▶ [WHAT YOU HAVE TO DO]: The response should consist of the data below, copied exactly, with no pictures in it.

▶ [SOURCE MATERIAL]:
####
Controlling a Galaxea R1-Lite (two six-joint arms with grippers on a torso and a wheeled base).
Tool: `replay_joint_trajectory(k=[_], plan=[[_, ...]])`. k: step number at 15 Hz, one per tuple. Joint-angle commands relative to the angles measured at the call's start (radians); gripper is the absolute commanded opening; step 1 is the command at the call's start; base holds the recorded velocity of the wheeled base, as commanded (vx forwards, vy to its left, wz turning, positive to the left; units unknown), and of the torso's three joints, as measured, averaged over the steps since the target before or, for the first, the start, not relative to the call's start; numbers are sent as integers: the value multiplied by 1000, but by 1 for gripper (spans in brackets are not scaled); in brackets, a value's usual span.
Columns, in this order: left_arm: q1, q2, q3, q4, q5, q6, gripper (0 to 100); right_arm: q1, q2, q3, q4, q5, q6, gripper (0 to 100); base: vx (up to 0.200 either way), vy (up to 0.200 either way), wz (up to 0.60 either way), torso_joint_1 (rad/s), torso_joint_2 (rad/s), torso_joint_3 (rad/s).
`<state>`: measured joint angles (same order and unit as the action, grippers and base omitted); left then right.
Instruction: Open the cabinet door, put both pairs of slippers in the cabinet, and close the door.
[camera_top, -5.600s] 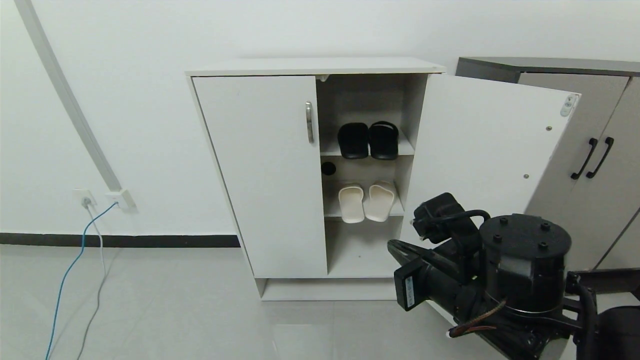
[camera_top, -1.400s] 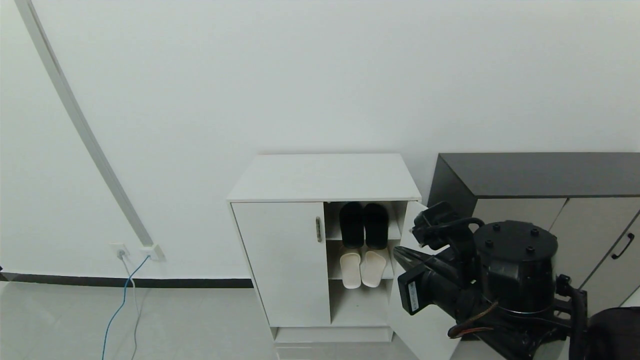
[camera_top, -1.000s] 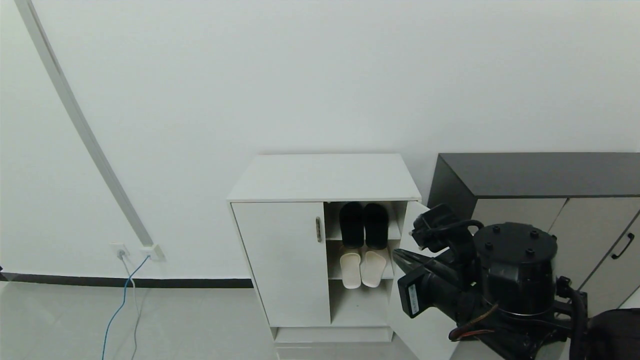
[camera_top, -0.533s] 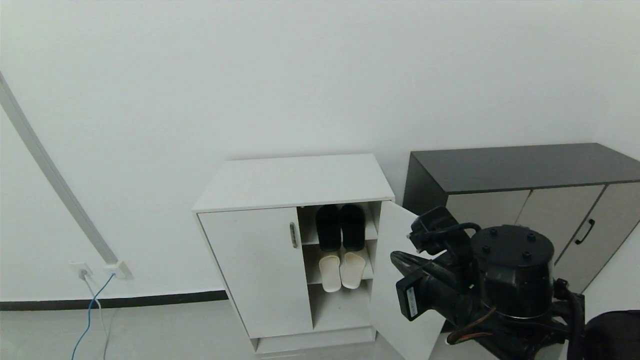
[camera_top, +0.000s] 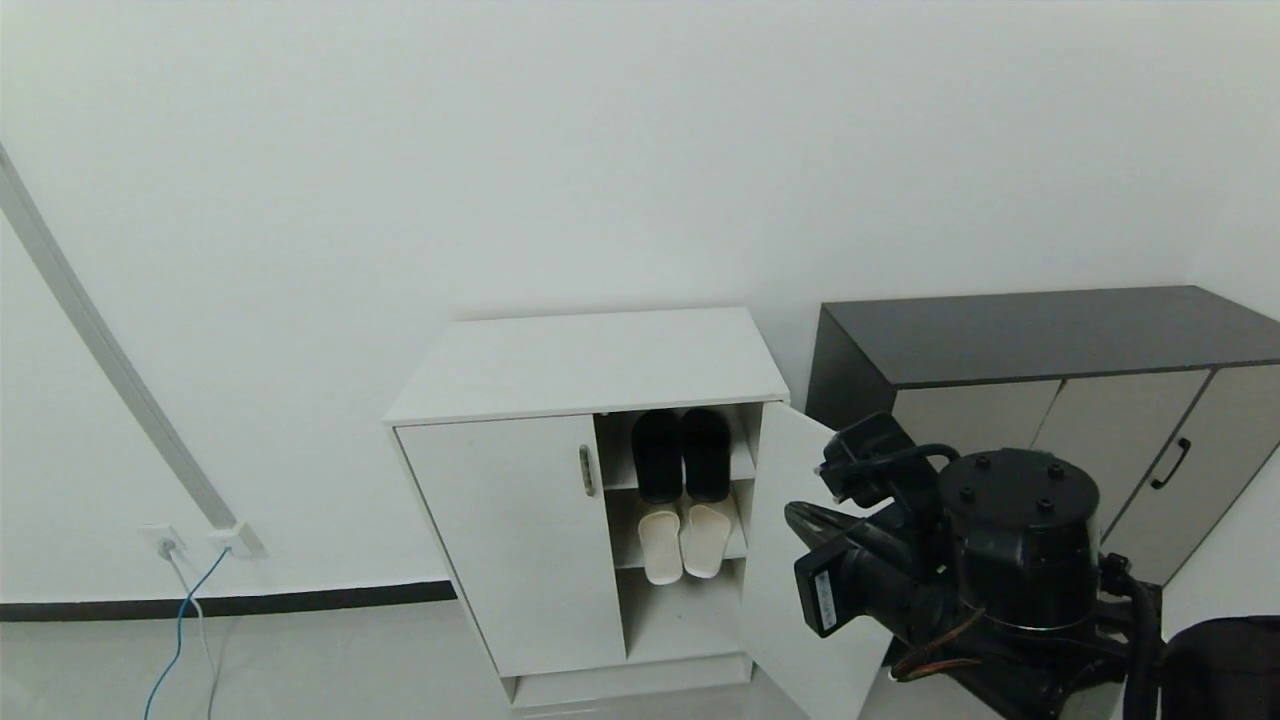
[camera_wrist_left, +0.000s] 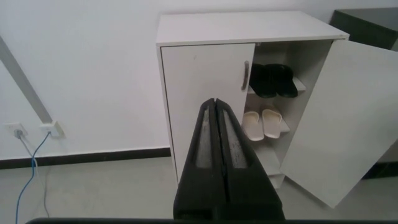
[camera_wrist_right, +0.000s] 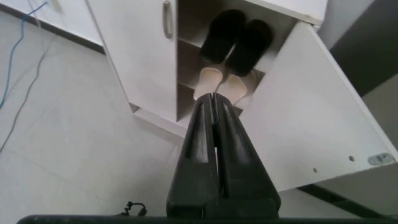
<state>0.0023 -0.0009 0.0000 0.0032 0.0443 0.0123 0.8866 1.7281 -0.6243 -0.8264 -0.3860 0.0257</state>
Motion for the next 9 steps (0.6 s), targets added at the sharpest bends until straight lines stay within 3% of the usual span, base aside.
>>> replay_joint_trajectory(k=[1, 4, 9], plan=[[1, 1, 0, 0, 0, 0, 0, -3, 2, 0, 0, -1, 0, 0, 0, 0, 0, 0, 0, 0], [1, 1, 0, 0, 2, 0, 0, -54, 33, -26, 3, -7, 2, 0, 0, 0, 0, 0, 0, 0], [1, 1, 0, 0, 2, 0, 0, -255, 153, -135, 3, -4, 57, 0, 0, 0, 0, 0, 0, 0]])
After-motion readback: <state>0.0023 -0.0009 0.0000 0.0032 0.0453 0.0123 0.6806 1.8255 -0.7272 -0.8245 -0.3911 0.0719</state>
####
▶ [FINISHED TASK]:
Controlling a Galaxea R1-Lite (two six-joint arms with grippers on a torso and a wheeled base).
Tool: `replay_joint_trajectory(k=[_], plan=[[_, ...]])`. k: step number at 15 Hz, one per tuple. Joint-angle commands relative to the angles measured at the call's start (radians); gripper is the absolute commanded opening; step 1 is the command at the call's start; base holds the recorded velocity of the wheeled base, as commanded (vx forwards, vy to its left, wz turning, positive to the left; units unknown), and of the torso's three joints, as measured, averaged over the steps since the target before or, for the first, the start, not relative to the call's start; numbers are sent as integers: the value multiplied by 1000, but by 1 for gripper (spans in brackets are not scaled); in brackets, a value's usual span.
Columns, in this order: left_arm: q1, q2, q3, q4, q5, q6, gripper (0 to 100); right_arm: q1, q2, q3, q4, q5, q6, gripper (0 to 100); base: vx (up to 0.200 either way), vy (up to 0.200 either way), wz (up to 0.60 either way), torso_joint_1 (rad/s), torso_joint_2 (rad/s), torso_joint_3 (rad/s).
`<state>`: measured joint angles (same order and unit as the action, grippers and base omitted); left then right.
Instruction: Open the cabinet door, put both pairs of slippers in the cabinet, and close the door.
[camera_top, -5.600s] 
[camera_top, -1.400s] 
[camera_top, -1.000s] 
[camera_top, -0.533s] 
[camera_top, +0.000s] 
[camera_wrist_left, +0.000s] 
[camera_wrist_right, +0.000s] 
<state>0.0023 -0.0009 0.0000 0.0032 0.0443 0.0123 0.8866 1.7281 -0.6243 -0.8264 -0.3860 0.0257</state>
Motion for the next 9 steps (0.6 s), targets added at the sharpest bends until straight lines stay within 3% of the usual span, base aside.
>>> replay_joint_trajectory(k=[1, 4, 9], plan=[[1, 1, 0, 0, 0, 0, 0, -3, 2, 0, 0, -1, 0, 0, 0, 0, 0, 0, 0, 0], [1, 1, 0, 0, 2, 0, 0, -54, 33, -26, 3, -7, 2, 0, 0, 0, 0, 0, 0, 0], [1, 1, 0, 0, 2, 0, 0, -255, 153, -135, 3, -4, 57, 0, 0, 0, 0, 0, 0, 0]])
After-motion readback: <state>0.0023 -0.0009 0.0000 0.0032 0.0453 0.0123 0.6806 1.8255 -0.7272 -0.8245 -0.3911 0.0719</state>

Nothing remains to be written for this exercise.